Pauillac sits at the heart of the Médoc's Left Bank, home to three First Growths and some of Bordeaux's most structured, age-worthy wines. The appellation's deep gravel soils and maritime climate create ideal conditions for Cabernet Sauvignon, which typically dominates blends here. Pauillac wines are known for their cassis intensity, cedar complexity, and remarkable longevity, often requiring a decade or more to show their true character. The commune produces wines that embody Bordeaux's reputation for power and elegance in equal measure.

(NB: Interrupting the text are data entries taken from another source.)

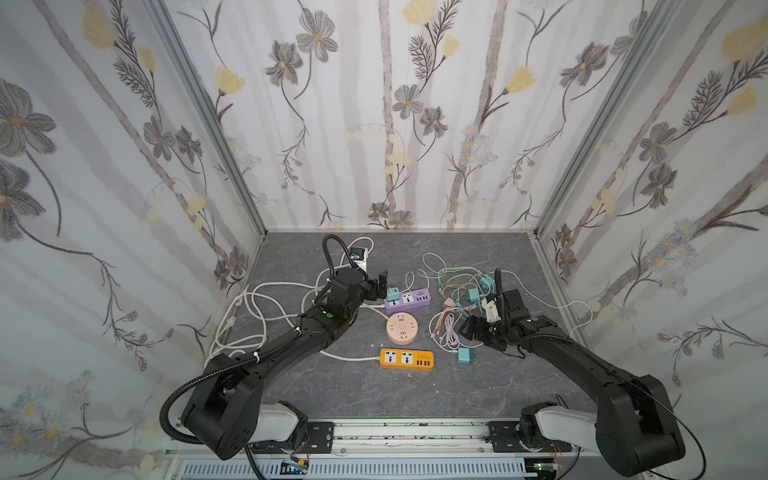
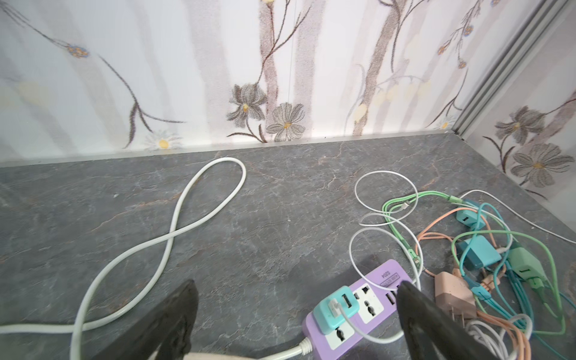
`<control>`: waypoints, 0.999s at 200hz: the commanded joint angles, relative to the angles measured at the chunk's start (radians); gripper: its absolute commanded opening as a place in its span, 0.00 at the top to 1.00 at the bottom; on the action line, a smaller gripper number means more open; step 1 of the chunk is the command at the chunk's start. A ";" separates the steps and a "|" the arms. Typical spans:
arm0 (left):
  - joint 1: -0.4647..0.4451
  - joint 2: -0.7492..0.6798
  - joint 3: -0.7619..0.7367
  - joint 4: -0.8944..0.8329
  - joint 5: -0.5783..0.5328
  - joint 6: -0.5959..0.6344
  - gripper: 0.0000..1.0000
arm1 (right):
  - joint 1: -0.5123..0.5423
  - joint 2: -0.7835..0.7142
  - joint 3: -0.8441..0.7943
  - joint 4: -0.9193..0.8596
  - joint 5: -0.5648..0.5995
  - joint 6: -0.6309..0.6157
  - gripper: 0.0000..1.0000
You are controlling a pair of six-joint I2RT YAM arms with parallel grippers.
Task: Insert the plug
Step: 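Move the right gripper to the teal charger beside the orange strip and grasp it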
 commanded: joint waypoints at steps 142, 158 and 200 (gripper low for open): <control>0.016 -0.138 -0.117 -0.101 -0.117 -0.191 0.00 | 0.301 -0.119 -0.124 -0.005 0.052 0.076 0.20; 0.016 -0.130 -0.116 -0.102 -0.117 -0.187 0.00 | 0.334 -0.109 -0.113 -0.007 0.054 0.052 0.22; 0.016 -0.125 -0.113 -0.107 -0.120 -0.159 0.00 | 0.434 -0.059 -0.030 -0.084 0.150 -0.028 0.22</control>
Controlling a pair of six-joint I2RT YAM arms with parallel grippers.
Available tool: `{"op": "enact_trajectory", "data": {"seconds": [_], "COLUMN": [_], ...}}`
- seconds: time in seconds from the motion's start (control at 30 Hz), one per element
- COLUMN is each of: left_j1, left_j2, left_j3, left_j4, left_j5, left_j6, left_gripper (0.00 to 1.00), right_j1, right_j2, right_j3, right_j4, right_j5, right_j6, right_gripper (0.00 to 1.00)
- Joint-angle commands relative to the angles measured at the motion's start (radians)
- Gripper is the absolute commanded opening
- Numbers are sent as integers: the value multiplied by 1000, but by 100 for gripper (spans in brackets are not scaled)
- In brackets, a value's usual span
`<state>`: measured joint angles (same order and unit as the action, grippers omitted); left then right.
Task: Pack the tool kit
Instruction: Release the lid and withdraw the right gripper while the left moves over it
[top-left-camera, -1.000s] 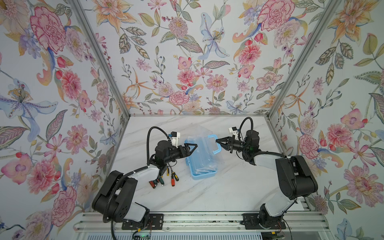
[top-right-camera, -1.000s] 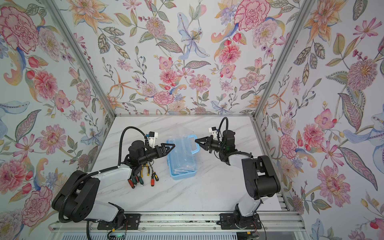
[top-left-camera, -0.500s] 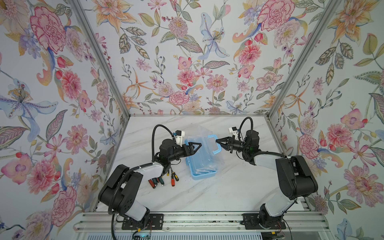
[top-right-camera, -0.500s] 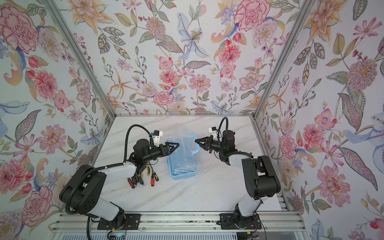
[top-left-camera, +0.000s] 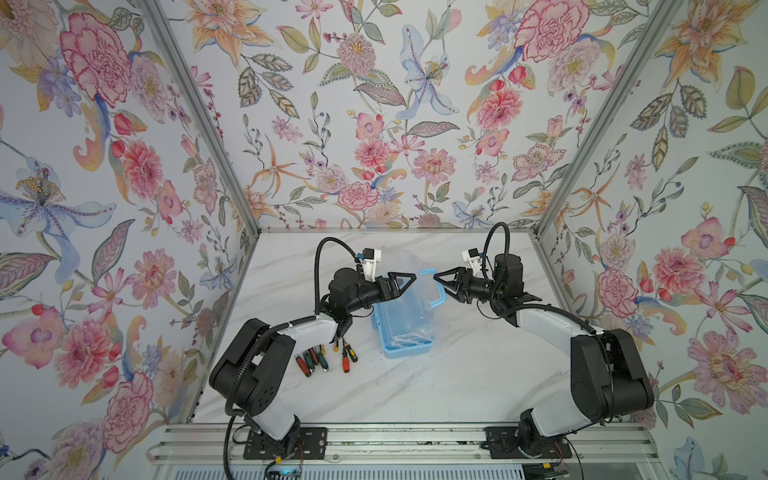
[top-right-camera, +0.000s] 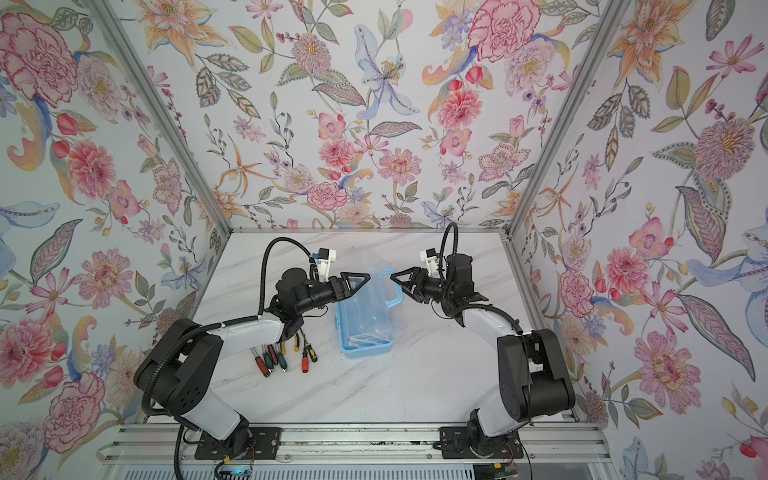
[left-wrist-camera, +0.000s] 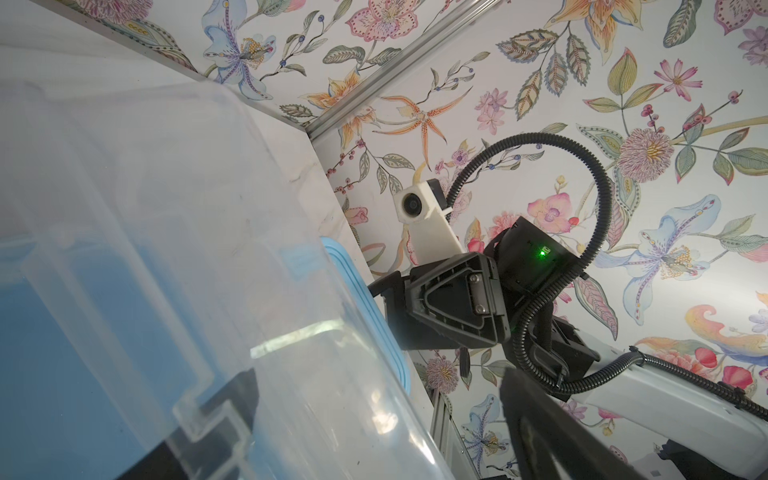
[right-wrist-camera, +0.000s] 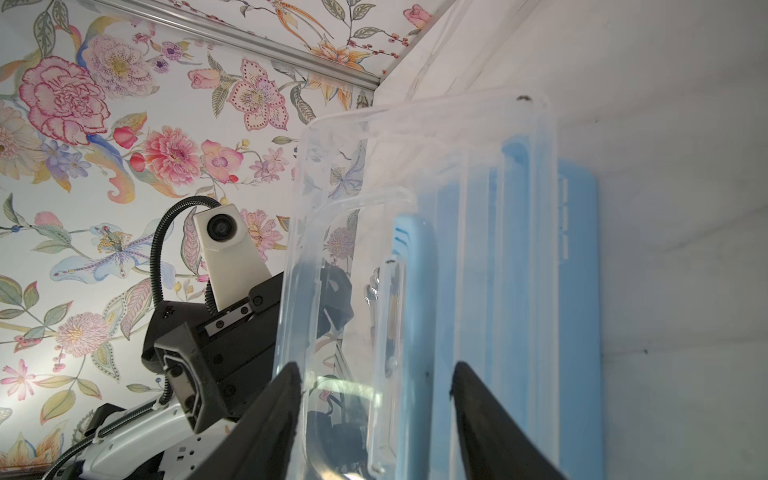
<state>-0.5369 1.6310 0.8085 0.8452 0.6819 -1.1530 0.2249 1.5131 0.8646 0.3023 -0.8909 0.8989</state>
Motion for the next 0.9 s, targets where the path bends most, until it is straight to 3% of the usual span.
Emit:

The 2025 Bordeaux vintage emerged from one of the most demanding growing seasons in recent memory — the earliest budbreak since 1989, June temperatures second only to 2003 since records began, and an unusually early harvest beginning in August for the whites. Conditions that should have produced heavy, overripe wines. They didn't. Decanter's Georgie Hindle, who tasted close to 200 wines ahead of the formal campaign, describes "exceptional concentration, aromatic purity and a freshness that contradicts the record-breaking heat.
The early critical consensus places 2025 stylistically between the precision of 2020 and the structure of 2016, with the brightness of 2023 — a combination that suggests a very serious vintage indeed. Yields are dramatically low, the smallest crop since 1991, with production across the Gironde running around 15% below the five-year average. The quality is here. There simply isn't very much of it.